Saturday, December 8, 2018

Murfin Winter Holidays Music Festival—Merry Merry Christmas




Have the selections for the Winter Holiday Music Festival so far been a bit too white bread for your taste?  We have just the solution thanks to the late Queen of the Blues, Chicago’s own Koko Taylor.
She was born on a farm near Memphis, Tennessee, the cradle of the Delta Blues on September 28, 1928.  Cora Anna Walton was the daughter of share croppers.  By her teens she was singing shouting gospel in church and absorbing the raw blues played on front porches and in juke joints.
In 1952 with her truck driver husband she joined the post-World War II migration to Chicago’s South Side where she encountered the throbbing energy of the city’s new electric blues scene.  By the late 50’s she was singing in small clubs and house parties slowly building a local reputation in a very male dominated scene.  She picked up the nick name Koko from her love of chocolate and dark complexion.
Taylor’s big break came in 1962 when she was “discovered” by Willie Dixon which led to bookings in the city’s major blues clubs.  In 1964 she signed with Checker Records, a label owned by Chess Records and released Dixon’s Wang Dang Doodle and recorded by Howlin’ Wolf five years earlier.

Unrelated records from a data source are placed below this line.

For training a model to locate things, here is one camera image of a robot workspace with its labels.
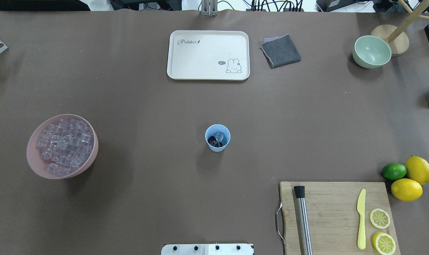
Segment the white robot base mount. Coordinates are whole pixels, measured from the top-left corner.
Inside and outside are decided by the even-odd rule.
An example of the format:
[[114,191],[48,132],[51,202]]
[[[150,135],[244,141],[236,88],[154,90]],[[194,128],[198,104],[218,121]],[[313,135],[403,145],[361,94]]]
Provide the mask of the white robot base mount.
[[254,255],[253,244],[168,244],[161,249],[161,255]]

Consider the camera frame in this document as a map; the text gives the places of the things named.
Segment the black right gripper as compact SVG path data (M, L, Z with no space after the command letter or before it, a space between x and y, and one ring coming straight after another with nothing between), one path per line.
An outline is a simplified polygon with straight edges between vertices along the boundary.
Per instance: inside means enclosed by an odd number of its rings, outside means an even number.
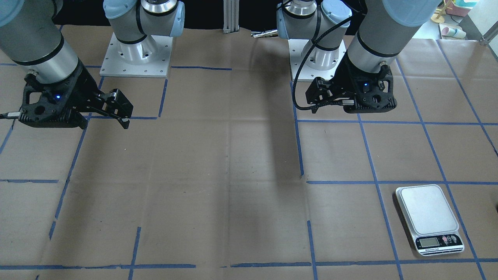
M129 128L132 103L119 89L102 94L80 60L76 69L57 83L41 84L34 73L31 70L25 76L18 118L21 123L35 128L85 129L88 122L81 114L84 112L91 113L92 119L115 119L123 129Z

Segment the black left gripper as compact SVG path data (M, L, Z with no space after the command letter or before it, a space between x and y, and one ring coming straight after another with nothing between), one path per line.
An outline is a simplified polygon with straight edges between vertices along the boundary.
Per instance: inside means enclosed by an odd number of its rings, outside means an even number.
M377 73L365 72L344 58L340 62L335 82L342 92L349 94L353 105L344 105L343 110L349 114L386 113L397 107L393 96L393 75L386 62L380 62ZM322 77L315 77L305 92L306 101L312 105L311 112L328 105L341 106L341 100L335 100L331 90L334 83Z

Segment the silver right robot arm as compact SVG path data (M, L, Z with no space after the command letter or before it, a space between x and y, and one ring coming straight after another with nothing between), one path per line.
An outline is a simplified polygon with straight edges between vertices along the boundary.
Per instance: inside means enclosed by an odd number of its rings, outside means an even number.
M124 129L133 106L119 89L102 92L70 44L53 23L62 0L2 0L1 50L26 70L23 104L19 111L1 114L35 128L76 128L88 125L83 113L116 119ZM113 28L117 56L126 75L139 69L144 75L167 55L158 37L179 37L185 5L179 0L105 0L105 17Z

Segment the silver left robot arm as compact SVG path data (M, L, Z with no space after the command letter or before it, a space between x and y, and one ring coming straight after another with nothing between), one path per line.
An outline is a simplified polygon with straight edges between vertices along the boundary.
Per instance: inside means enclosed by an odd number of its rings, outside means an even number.
M318 56L335 54L350 23L361 23L338 62L332 78L315 77L306 90L307 106L316 113L323 106L342 106L349 114L386 113L397 106L390 65L421 25L429 21L438 0L367 0L360 11L343 0L288 0L277 6L277 30L283 39L305 39L299 65L317 68Z

The record became a hit, reaching number four on the R&B chart and number 58 on the pop chart in 1966 and selling a million copies.  It became her signature song.
The record came at the perfect time, just as interest in the authentic Chicago blues was exploding and opening up a whole new audience among young whites and rock and rollers.  By the late 60’s Taylor was touring extensively and often on the bill with Dixon, Howlin’ Wolf, Little Walter, Hound Dog Taylor, and Muddy Waters at blues festivals in the United States, Britain, and Europe. 
In 1975 Taylor signed with Alligator Records where he LPs found wider audiences.  In the ‘80’s and ‘90’s she was indisputably the dominant female blues artist and picked up the title Queen of the Blues, a crown previously worn by one of here early influences, Bessie Smith.

Koko Taylor.
She began to rack up piles of honors—eight Grammy nominations one win, 29 W. C. Handy/Blues Music Awards, the Howlin’ Wolf Award, and induction into the Blues Hall of Fame.  She was also frequently featured at the Chicago Blues Festival in Grant Park.  Yet when she was not touring, she still showed up at Chicago Clubs and had her own place on Division Street in 1994, which relocated to Wabash Avenue, in South Loop, in 2000.
Taylor influenced Janis Joplin and Bonnie Raitt but never made near the money as the white artists.  But she did well enough to buy a comfortable home for herself and her husband in south suburban Country Club Hills.  Like many other musicians without sophisticated money management she ran afoul of the IRS in 2008 which charged that she owed $400,000 in unpaid taxes, penalties, and interest, for the years 1998, 2000 and 2001. In those years combined, her adjusted gross income was reported to be $949,000.
That trouble was still hanging over her head when Taylor made her last public performance at the Blues Music Awards on May 7, 2009.  She died in Chicago of complications after surgery for gastrointestinal bleeding less than a month later on June 3 at the age of 80.

Koko Taylor Merry Merry Christmas were featured in Aligator Records compilation album.
Taylor was at the height of her power when she recorded her own original song Merry Merry Christmas in 1975.  It was part of the soundtrack to the Sandra Bullock romantic comedy While You Were Sleeping in 1995.